Cuando vienes a un país exótico como éste te ponen varias vacunas y te previenen sobre el riesgo de enfermedades tropicales, como el dengue o la Malaria. Te dicen que no comas nada sin lavarlo con lejía, que no pidas ensaladas en los restaurantes y que las coca-colas las bebas de las latas y siempre sin hielo. Al llegar te das cuenta de que son un exagerados y que no hay que vivir con tanto miedo, sólo hay que tener un poco de cuidado con donde comes y por donde te paseas. Hemos conocido a alguna persona con dengue, de hecho cuando Olivier estuvo en mi despacho tuvo un dengue hemorrágico, uno de los más graves. Estuvo un tiempo en la cama y perdió algunos quilos. Un dengue es como una gripe bastante fuerte, no es mortal si te cuidas, pero hay que ir al médico. Pero por mucho que se lo expliques a tus padres siempre piensan que si lo pillas te mueres, y se santiguan para que no lo pilles. Lucia, Yannick, Olivier y Natacha se fueron a hacer la remontada del río Mataroní y a la vuelta Lucía empezó a encontrarse mal.
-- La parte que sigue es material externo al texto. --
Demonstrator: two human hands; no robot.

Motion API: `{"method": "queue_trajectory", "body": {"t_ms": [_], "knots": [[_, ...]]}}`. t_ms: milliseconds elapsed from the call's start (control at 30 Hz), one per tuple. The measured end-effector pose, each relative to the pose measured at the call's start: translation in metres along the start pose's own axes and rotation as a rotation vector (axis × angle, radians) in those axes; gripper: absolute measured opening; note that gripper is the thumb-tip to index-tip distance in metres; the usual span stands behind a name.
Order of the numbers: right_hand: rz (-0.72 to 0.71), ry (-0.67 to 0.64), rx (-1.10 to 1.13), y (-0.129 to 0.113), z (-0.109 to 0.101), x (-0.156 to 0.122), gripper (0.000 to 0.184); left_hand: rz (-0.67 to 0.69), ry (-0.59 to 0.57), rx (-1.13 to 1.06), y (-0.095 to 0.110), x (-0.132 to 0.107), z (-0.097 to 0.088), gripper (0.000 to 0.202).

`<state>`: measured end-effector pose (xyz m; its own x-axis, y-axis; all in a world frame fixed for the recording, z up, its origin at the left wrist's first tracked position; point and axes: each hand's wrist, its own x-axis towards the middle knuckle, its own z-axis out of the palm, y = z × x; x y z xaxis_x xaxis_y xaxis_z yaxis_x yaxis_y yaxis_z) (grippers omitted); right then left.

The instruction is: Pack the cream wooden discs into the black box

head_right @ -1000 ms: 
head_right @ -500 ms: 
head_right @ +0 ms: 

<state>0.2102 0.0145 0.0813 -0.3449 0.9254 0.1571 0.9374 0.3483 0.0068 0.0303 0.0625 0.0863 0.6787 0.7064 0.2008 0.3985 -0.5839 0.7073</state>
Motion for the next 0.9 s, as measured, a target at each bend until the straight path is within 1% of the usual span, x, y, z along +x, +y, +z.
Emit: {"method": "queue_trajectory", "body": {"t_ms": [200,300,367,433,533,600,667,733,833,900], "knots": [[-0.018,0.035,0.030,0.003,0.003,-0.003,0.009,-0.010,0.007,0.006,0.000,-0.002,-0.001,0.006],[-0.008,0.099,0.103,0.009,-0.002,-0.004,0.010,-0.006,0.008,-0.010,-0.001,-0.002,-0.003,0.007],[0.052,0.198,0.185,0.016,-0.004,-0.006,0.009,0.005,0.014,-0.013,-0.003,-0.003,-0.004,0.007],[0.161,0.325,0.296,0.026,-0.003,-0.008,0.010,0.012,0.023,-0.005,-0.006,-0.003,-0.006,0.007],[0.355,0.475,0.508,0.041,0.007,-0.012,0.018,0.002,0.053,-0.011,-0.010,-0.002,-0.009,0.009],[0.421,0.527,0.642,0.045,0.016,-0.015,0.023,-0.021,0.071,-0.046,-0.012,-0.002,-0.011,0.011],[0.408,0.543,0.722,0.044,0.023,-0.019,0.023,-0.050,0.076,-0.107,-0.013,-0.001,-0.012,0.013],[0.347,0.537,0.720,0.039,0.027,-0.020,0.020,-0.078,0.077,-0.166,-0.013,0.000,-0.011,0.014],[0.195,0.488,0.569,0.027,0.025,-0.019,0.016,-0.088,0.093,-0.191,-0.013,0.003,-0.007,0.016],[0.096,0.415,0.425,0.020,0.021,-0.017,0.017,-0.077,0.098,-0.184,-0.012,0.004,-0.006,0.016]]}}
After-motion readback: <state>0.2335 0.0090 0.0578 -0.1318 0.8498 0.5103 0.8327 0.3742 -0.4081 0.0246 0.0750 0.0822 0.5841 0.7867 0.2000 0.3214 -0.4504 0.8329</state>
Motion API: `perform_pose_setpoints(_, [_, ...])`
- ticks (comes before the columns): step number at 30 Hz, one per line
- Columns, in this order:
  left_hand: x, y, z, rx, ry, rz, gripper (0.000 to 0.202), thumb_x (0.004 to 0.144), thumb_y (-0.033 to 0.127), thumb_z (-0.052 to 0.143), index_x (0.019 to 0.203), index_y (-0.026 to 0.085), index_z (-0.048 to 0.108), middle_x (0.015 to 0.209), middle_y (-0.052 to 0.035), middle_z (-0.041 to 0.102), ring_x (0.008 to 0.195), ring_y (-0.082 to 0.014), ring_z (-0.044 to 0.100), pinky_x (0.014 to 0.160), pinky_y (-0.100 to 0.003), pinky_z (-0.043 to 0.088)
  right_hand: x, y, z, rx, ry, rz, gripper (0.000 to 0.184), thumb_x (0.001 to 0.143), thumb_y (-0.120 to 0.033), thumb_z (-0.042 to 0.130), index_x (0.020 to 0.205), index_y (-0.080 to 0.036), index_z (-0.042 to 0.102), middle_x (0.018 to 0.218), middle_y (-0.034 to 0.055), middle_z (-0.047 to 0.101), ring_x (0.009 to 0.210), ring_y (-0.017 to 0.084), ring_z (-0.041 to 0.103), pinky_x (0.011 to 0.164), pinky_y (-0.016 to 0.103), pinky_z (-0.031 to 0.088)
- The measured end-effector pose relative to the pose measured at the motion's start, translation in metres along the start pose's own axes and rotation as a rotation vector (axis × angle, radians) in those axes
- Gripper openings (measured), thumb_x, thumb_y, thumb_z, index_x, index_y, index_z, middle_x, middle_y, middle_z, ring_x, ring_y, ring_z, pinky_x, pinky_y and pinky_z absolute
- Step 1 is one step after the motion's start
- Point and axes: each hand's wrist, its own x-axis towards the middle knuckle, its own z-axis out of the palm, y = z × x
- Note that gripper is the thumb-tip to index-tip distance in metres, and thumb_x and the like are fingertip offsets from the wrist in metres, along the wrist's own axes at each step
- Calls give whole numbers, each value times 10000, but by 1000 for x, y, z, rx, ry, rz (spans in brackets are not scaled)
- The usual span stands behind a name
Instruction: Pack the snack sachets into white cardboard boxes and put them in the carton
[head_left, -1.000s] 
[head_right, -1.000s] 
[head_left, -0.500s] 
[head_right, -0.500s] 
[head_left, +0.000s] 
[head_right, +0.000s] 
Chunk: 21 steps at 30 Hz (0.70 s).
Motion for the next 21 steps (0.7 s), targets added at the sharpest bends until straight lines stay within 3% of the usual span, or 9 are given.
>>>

Es enfermera y lo primero que pensó era que tenía el dengue, pero en lugar de ir al médico se quedó en casa pensando en que ya se le pasaría, ya se sabe, en casa de herrero cuchillo de palo. Al cabo de una semana la cosa no mejoraba y eso no es normal en un dengue. Acabó yendo al médico y éste le dijo que de dengue nada, que tenía una señora Malaria. Nos echamos todos las manos a la cabeza. La pobre estuvo varias semanas bastante chunga, con dolores, vómitos, diarreas... hay que tener en cuenta que el mosquito pone sus huevos en el hígado. El médico le dijo que tenía en ese momento el hígado como si hubiese estado bebiendo durante 10 años. Hizo todo lo que estuvo en su mano para recuperarse lo suficiente como para irse de vacaciones a Brasil como tenín planeado. Ahora le han dicho que durante 7 años cada vez que tenga fiebre tiene que ir al médico por si es una recaída.